Volvería al baño y comenzaría a descuartizar el cuerpo con un gran cuchillo de carnicero, descoyuntando las articulaciones que unían brazos y piernas del resto del cuerpo, para separarlos del mismo. Lo mismo haría con la cabeza. Pondría cada parte en distintas bolsas de residuos para consorcio. Calculaba que este trabajo ocuparía toda esa noche.
Una vez terminada esta parte del plan, lavaría la bañera y todos los implementos que usara. Esperaría la nueva noche, y buscaría la pala que había comprado hacía ya un tiempo y que guardaba cuidadosamente en el armario de mi dormitorio, junto con la barra de hierro.
Subiría las bolsas con los restos, la pala y la barra, al baúl del viejo auto que teníamos y enfilaría hacia las sierras, a un lugar muy desolado que eligiera con anterioridad, un domingo, de esos escasos, en el que salíamos a dar una vuelta.
Ya en el sitio elegido, cavaría un par de pozos, de unos dos metros y medio de profundidad y uno y medio de ancho. En uno echaría la cabeza, lo taparía en parte con piedras y un poco de tierra, y encima pondría las piernas, con lo que pensaba despistar a cualquiera que cavara allí por casualidad, pues al encontrar la primera bolsa le sería muy difícil darse cuenta que más abajo había más restos. Lo mismo haría con las manos, arriba de las cuales pondría el torso. Esto se me ocurrió para evitar que encontraran las partes del cuerpo que permitieran la identificación. Desgarraría las bolsas para que el tiempo destruyera completamente las partes blandas
Rellenaría el pozo con más piedras y tierra, para que los animales salvajes y las aves de rapiña no pudieran sacar las bolsas, y por último completaría mi trabajo colocando pasto y pedruscos encima, para que fuera más difícil la posibilidad de un descubrimiento fortuito.
Acabado esto volvería a mi casa.
Si alguien preguntaba por mi esposa les diría que había viajado a España a visitar a su hermana, y que no sabía cuando volvería.
Pensando en todo esto me dormí satisfecho conmigo mismo, por el plan genial que había trazado, y que pensaba nunca despertaría sospechas.
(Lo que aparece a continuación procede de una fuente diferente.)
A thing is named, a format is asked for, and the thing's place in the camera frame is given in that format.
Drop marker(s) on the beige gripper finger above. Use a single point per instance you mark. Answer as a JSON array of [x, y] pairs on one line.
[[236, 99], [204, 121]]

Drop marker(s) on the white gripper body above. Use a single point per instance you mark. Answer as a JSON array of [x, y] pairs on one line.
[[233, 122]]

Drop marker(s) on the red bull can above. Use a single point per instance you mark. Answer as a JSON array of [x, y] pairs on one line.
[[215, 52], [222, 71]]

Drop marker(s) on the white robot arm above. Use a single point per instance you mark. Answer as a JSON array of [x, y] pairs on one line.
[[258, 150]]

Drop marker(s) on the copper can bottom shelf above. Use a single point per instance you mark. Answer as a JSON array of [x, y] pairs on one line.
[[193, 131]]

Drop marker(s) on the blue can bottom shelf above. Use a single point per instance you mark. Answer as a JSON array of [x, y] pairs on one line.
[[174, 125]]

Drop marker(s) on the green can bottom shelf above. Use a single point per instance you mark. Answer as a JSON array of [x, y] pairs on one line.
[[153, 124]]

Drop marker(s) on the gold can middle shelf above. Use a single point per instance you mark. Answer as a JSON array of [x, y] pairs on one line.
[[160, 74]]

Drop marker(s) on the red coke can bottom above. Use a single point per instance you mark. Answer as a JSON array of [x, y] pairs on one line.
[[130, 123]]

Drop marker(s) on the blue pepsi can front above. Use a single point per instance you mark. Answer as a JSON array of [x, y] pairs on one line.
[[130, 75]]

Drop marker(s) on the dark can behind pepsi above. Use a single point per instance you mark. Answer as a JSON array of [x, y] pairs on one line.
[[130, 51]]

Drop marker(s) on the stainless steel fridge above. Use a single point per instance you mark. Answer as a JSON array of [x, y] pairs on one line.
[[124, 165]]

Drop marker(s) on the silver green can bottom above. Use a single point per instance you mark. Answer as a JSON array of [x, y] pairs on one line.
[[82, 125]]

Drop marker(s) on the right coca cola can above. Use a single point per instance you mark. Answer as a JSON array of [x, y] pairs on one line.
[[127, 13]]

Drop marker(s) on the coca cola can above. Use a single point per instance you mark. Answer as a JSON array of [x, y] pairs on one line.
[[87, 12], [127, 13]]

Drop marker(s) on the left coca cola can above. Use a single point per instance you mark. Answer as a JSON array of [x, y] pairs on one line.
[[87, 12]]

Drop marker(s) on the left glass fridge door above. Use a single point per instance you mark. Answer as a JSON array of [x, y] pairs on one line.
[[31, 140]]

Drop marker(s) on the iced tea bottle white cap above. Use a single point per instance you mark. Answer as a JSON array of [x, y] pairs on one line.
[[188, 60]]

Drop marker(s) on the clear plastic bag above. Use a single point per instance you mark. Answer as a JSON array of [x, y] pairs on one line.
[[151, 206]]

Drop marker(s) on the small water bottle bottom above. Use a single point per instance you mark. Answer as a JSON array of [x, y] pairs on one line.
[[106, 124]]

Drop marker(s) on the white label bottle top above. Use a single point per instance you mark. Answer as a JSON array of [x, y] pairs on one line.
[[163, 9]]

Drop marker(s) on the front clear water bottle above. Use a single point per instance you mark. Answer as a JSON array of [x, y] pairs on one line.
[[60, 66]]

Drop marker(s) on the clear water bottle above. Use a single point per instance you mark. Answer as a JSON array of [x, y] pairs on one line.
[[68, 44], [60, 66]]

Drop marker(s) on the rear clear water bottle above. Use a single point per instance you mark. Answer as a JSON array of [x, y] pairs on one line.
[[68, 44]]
No sabía cuanto tiempo había pasado durmiendo pero desperté con una extraña sensación. Abrí los ojos. Aun era de noche. Vi la pala apoyada en la pared pero no recordaba haberla dejado allí. Levanté un poco la cabeza y vi a mi mujer parada al costado de la cama que, con una mano colocaba el almohadón en el respaldo de la cama, y con la otra sostenía en alto la barra de hierro que yo guardaba en mi cajón. Aterrado la miré a la cara. Tan solo vi una máscara con una sonrisa tonta en ella. Solo los ojos eran vivaces, con un dejo de locura. Un grito trató de salir de mi garganta en el momento en que la barra bajaba, violentamente, sobre mi cabeza.